Now about those sex ads. You know, the ads in the back of our print edition that tout various male-enhancement products. Some people complain about them. Others just smirk. But what if some of those things turned out to be great fishing products?
Here’s an example. Suppose you’re fishing a headwater creek for little brook trout and keep a few for dinner. The minimum legal size is 6 inches, but you’ve inadvertently kept a 5-incher. Uh-oh, here comes the game warden. Quick! Slip that little brookie into the pocket-size vacuum device and with a few fast pumps you’ve turned that trout into a legal fish!
The potential here is just wonderful. Need some bigger plastic worms or maybe a few larger dry flies? No problem. There are some pills that supposedly increase the size of certain things. So maybe you could dissolve a couple of tablets in water and then soak your size 14 Light Cahills overnight. By morning, they’d be size 12s or maybe even 10s!
Other products have a different application. There’s an aftershave lotion that supposedly will make females more affectionate.

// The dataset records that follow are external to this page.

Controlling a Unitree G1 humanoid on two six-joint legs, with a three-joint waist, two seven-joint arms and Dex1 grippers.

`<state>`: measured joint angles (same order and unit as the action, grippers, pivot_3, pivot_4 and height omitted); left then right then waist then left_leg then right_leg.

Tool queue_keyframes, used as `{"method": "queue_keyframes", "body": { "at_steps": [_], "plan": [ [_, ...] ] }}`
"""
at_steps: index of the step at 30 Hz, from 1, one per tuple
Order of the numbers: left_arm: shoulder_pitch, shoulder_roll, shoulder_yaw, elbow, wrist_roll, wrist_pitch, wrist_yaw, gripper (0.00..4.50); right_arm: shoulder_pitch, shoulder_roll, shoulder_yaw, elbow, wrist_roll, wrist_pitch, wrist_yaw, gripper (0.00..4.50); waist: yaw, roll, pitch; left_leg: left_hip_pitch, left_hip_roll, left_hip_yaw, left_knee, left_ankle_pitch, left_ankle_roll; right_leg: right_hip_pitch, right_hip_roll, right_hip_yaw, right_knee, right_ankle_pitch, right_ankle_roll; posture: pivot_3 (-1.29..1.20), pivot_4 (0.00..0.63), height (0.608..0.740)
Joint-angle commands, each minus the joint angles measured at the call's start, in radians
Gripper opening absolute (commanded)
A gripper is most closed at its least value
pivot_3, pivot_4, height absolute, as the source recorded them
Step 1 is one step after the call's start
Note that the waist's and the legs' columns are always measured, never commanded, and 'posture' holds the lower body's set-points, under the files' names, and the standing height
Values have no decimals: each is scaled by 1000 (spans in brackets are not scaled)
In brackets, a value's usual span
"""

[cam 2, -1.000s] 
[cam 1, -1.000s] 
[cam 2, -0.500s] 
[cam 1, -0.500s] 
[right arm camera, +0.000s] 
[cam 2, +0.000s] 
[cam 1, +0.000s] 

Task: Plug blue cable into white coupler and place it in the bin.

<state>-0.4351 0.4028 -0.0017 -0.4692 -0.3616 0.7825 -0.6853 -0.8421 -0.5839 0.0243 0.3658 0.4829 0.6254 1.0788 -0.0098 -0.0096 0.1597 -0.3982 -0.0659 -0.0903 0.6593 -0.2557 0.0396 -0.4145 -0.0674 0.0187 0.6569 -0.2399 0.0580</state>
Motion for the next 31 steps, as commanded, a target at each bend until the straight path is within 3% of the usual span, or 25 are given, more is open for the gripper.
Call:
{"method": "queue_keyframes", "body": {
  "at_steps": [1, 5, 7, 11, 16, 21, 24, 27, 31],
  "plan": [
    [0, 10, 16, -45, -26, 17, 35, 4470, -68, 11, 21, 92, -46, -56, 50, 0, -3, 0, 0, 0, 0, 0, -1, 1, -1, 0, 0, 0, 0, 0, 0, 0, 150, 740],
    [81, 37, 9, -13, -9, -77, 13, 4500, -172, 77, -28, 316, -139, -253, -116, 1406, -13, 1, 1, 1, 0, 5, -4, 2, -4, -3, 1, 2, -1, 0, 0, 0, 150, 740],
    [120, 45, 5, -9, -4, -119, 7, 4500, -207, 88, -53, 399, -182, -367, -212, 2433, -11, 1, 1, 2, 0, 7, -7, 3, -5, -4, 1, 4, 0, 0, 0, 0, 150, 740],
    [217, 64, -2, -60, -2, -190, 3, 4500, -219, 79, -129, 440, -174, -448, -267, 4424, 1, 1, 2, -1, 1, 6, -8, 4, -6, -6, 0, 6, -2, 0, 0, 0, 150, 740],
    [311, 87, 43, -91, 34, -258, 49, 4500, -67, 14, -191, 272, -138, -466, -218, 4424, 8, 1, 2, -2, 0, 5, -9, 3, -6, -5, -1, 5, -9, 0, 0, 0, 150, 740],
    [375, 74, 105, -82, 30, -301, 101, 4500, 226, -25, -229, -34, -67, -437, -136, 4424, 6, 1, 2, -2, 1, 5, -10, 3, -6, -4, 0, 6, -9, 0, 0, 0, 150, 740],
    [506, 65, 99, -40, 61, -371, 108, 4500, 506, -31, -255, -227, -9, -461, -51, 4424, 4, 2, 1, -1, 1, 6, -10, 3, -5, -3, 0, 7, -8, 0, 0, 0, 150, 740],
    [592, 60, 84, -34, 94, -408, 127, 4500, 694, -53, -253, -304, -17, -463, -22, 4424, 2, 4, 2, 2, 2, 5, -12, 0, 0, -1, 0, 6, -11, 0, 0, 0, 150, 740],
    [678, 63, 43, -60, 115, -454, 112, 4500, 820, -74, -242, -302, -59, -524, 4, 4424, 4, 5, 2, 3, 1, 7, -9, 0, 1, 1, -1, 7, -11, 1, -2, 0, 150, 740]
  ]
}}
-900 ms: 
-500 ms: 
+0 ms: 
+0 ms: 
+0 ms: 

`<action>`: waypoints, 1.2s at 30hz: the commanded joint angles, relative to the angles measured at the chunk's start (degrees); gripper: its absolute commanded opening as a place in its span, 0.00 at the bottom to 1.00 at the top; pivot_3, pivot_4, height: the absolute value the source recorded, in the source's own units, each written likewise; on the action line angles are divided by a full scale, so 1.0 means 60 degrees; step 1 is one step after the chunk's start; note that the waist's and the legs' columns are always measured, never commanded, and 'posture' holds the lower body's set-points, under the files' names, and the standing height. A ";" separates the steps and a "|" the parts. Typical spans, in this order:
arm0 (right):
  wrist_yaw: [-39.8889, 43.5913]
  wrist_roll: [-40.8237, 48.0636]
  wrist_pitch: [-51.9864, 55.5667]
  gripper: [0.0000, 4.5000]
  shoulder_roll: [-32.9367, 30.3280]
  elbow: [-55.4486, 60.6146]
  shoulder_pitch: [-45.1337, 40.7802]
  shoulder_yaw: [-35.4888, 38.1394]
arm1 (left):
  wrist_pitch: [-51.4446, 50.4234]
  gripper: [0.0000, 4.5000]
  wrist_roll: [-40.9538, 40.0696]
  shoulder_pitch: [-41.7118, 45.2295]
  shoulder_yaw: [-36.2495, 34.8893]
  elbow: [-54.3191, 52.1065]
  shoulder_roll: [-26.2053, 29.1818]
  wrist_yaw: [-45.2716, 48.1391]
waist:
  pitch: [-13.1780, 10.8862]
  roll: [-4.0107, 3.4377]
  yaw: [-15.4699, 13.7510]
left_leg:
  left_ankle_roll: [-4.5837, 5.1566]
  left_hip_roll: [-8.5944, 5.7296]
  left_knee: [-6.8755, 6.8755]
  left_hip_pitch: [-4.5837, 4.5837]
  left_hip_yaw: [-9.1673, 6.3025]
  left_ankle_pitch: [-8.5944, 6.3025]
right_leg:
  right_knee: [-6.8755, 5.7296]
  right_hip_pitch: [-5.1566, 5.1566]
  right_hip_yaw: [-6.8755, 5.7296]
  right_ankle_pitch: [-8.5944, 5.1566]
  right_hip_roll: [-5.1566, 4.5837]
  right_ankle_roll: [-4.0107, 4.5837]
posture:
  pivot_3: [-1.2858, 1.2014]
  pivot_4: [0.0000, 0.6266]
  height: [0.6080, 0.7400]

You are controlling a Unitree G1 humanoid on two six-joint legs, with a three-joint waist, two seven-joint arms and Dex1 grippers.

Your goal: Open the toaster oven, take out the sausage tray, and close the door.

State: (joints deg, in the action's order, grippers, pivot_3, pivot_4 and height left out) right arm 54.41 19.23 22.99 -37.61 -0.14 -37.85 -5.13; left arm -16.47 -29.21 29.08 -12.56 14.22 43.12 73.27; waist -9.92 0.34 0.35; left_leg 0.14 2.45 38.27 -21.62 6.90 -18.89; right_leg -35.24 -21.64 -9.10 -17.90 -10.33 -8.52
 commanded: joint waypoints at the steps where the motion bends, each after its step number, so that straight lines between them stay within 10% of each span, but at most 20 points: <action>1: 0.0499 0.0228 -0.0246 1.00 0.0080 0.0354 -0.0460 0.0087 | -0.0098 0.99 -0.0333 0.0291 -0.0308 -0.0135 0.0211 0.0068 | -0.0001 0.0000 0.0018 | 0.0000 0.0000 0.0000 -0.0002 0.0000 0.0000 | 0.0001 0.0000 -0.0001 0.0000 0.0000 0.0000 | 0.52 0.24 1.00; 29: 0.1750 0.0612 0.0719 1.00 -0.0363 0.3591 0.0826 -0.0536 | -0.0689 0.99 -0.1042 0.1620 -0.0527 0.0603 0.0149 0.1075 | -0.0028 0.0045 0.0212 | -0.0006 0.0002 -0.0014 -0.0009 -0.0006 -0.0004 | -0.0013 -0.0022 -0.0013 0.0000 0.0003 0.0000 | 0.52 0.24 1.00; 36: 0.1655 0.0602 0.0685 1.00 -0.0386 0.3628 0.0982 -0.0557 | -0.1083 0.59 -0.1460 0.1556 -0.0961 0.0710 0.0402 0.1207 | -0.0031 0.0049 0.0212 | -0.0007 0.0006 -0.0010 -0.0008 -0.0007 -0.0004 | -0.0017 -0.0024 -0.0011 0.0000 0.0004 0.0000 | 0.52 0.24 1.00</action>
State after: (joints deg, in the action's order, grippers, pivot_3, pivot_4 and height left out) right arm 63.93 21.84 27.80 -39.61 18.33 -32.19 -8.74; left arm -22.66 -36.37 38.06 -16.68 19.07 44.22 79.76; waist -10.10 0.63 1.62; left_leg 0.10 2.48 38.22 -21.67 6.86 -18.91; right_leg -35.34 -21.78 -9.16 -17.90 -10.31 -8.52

Well, hey….my steelhead flies could use a little more love. There are lots of female steelhead in the river, so maybe soaking my woolly buggers in this stuff will help. I bet it might work on a jig for spawning largemouth bass, too.
Understand that I have not yet actually tried any of the foregoing. I don’t really know if those products would work in fishing or not. But stranger things have happened in the world of angling, so maybe it’s worth a shot. I plan to try, anyway, just as soon as I get my free samples….
(CAUTION: You can be sure that our online police will be all over this, so please keep your comments above gutter level.)